Covid-19: Menschen mit HIV und schwerem Immundefekt können früher geimpft werden

Meldung der Deutschen Aidshilfe

21-04-01 Corona-Impfung
© www.aidshilfe.de, 2021

Menschen mit HIV gehören bei der Corona-Impfung zur Gruppe mit der Prioritätsstufe 3 („erhöhte Priorität“). Wenn das Immunsystem bereits stark geschädigt ist, können sie jedoch auch Prioritätsstufe 2 („hohe Priorität“) zugeordnet werden.

Diese wichtige Information betonen in einer gemeinsamen Erklärung die Arbeitsgemeinschaft niedergelassener Ärzte in der Versorgung HIV-Infizierter (dagnä), die Deutsche Arbeitsgemeinschaft HIV- und Hepatitis-kompetenter Apotheken (DAH2KA) und die Deutsche Aidshilfe (DAH).

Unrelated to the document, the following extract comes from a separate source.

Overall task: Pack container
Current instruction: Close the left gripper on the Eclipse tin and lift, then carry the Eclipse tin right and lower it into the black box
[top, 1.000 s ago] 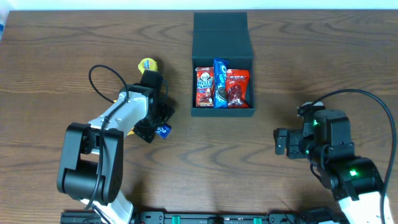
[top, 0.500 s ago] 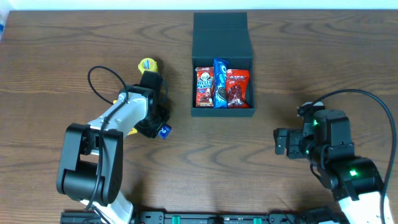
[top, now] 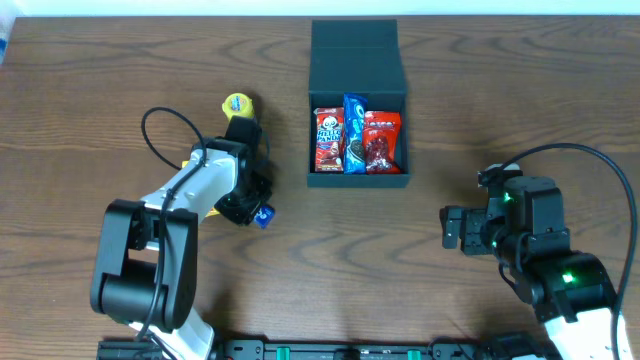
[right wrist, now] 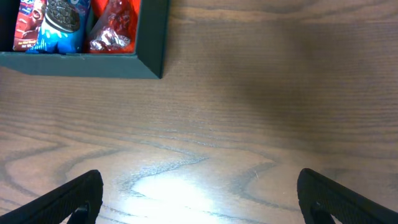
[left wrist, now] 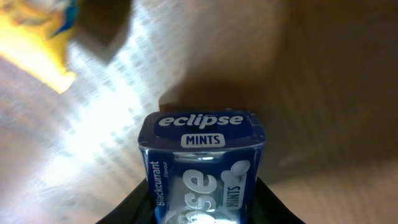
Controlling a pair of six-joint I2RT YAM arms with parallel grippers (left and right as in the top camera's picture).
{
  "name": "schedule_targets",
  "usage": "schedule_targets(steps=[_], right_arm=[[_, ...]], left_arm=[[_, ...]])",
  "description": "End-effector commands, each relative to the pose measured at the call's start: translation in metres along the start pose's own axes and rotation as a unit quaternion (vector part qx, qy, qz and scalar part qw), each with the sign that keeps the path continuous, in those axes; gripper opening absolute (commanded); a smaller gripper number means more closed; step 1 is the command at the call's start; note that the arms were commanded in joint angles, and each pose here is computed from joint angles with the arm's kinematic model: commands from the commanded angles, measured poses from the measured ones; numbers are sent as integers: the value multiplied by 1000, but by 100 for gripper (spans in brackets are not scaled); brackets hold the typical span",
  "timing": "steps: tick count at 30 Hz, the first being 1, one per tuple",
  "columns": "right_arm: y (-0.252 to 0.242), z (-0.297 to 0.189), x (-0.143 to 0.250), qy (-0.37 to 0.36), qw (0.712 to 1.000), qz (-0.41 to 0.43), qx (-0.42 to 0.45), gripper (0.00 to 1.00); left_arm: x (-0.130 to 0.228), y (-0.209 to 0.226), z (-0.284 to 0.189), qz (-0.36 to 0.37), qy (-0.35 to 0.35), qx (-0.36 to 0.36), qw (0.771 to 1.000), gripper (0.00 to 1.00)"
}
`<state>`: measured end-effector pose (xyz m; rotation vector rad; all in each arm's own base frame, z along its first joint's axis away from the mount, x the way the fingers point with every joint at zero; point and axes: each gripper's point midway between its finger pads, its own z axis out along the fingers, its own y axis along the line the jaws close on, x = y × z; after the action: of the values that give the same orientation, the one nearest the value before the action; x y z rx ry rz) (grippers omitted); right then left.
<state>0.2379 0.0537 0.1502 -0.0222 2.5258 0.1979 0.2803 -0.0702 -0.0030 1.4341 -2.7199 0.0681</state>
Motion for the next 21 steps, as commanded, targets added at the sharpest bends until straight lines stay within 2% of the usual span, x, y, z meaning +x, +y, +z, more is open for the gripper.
schedule_targets(steps=[1,5,12,17,21], right_arm=[[-1,-1,-2,-2,1000,-3,1,99],[-1,-1,-2,-2,1000,-3,0,99],[-1,-1,-2,-2,1000,-3,0,99],[-1,-1,-2,-2,1000,-3,0,99],[-1,-1,-2,-2,1000,-3,0,99]], left_arm=[[3,6,-15,3,-9,7,1000,6],[0,10,-45,14,-37,14,999,5],[5,4,-113,122,-95,-4,988,6],[26,-24,-164,240,-111,10,964,5],[40,-46,-188,315,-115,13,942,6]])
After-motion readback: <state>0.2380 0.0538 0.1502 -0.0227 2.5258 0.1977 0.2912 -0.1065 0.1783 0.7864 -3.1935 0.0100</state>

Laut Impfschutzverordnung (§3.2j) können Ärzt*innen die Zugehörigkeit zur Prioritätsstufe 2 nämlich auch bescheinigen, wenn „im Einzelfall ein sehr hohes oder hohes Risiko für einen schweren oder tödlichen Krankheitsverlauf“ besteht. Dies ist bei Patient*innen mit schwerem Immundefekt der Fall. Ob die Klausel greift, lässt sich dabei laut der Erklärung der Fachorganisationen von bestimmten Laborwerten, nämlich der Zahl der CD4-Helferzellen, ableiten.

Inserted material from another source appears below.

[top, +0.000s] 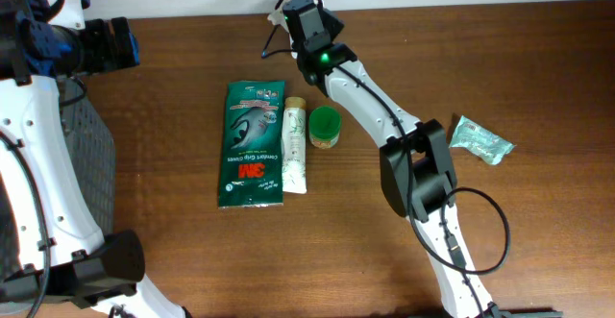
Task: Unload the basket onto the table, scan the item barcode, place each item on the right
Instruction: 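Carry the Kleenex box right and drop it beside the green bag, then reach the right gripper to the green-lidded jar and grasp it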
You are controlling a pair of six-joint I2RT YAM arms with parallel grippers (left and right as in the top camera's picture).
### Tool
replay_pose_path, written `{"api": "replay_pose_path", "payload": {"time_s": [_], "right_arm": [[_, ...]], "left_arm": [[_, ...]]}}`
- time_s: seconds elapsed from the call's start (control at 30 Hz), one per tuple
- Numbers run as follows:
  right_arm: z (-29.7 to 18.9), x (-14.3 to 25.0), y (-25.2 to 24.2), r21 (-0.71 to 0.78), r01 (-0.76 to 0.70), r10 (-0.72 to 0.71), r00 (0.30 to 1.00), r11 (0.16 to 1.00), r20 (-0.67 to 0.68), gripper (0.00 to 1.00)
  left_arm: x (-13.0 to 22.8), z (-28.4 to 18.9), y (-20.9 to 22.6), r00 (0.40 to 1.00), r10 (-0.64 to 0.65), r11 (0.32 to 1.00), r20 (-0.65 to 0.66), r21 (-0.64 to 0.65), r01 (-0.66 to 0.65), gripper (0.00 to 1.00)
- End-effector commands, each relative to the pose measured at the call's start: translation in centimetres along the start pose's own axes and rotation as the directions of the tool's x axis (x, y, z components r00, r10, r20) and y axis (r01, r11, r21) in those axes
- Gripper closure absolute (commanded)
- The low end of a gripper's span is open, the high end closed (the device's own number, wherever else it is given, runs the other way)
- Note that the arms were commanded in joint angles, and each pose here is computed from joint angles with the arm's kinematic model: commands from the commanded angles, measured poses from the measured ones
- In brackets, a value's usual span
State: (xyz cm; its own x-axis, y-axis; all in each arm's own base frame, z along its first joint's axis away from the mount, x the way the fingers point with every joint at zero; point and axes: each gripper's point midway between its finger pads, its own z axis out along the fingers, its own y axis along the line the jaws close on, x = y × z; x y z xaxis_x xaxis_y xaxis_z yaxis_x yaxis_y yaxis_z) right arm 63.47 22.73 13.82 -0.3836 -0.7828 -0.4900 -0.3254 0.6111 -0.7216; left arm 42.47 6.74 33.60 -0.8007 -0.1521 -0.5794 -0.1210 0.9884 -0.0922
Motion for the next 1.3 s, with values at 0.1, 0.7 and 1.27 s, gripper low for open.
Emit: {"api": "replay_pose_path", "payload": {"time_s": [0.1,0.7,1.27], "right_arm": [[-11.1,-2.3,-10.8,-0.08,-0.428,0.432,0.901,0.9,0.045,0.96],[-13.5,26.5,-10.5,0.115,-0.895,0.648,0.218,0.43,-0.73,0.96],[-9.8,35.6,-7.8,0.165,-0.953,0.686,0.057,0.254,-0.725,0.53]], "left_arm": [[-0.2,-0.1,-0.2,1.0,0.01,1.0,0.007,0.01,-0.01,0.01],[-0.2,-0.1,-0.2,1.0,0.01,1.0,0.007,0.011,-0.01,0.01],[-0.2,-0.1,-0.2,1.0,0.01,1.0,0.007,0.011,-0.01,0.01]]}}
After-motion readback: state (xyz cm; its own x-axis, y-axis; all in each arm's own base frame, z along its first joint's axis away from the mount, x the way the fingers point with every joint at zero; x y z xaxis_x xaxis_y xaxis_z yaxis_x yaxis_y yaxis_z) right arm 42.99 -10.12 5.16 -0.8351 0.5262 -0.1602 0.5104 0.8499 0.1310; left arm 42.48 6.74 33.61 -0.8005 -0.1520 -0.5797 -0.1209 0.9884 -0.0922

„Es ist wichtig, dass sowohl Ärzt*innen als auch Patient*innen von dieser Regelung wissen, damit dringend notwendige Impfungen auch wirklich so früh wie möglich erfolgen können“, sagt Armin Schafberger, Medizinreferent der Deutschen Aidshilfe.

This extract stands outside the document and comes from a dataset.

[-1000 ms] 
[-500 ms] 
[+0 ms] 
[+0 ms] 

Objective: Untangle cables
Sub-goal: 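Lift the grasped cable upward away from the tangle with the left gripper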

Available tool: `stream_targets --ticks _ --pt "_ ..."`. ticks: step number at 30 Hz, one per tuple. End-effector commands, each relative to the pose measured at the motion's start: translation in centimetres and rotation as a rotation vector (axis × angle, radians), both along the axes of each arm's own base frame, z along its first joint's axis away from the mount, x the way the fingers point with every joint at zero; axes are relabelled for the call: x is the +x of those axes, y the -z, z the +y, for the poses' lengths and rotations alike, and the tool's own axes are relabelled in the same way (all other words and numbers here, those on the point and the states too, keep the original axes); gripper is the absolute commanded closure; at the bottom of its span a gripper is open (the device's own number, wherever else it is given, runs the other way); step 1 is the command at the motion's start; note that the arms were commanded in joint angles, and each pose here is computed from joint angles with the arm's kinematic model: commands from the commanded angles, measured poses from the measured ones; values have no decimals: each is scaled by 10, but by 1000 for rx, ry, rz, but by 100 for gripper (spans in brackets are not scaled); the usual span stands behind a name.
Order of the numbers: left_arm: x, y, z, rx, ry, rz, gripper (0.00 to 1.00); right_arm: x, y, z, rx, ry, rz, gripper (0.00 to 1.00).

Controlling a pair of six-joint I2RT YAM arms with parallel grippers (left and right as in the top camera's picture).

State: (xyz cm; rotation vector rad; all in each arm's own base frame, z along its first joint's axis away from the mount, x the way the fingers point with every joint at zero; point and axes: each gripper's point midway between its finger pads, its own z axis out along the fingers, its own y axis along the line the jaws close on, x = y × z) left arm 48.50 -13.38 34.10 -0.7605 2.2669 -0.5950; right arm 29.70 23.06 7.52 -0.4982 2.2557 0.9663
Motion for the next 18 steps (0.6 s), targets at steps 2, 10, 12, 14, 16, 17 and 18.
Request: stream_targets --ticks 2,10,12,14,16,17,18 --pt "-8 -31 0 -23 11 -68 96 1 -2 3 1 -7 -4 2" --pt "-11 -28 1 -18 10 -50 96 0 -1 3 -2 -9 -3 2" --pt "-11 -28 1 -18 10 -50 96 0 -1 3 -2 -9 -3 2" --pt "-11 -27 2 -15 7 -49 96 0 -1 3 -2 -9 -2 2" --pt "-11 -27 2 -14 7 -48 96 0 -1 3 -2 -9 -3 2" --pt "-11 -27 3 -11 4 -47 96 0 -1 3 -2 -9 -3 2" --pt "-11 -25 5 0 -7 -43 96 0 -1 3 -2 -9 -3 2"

Ob nun Priorität 2 oder 3: HIV-Patient*innen, die sich impfen lassen wollen, benötigen eine ärztliche Bescheinigung. Darin wird die Diagnose HIV nicht genannt. Bescheinigt wird lediglich die Berechtigung, sich mit hoher oder erhöhter Priorität impfen zu lassen.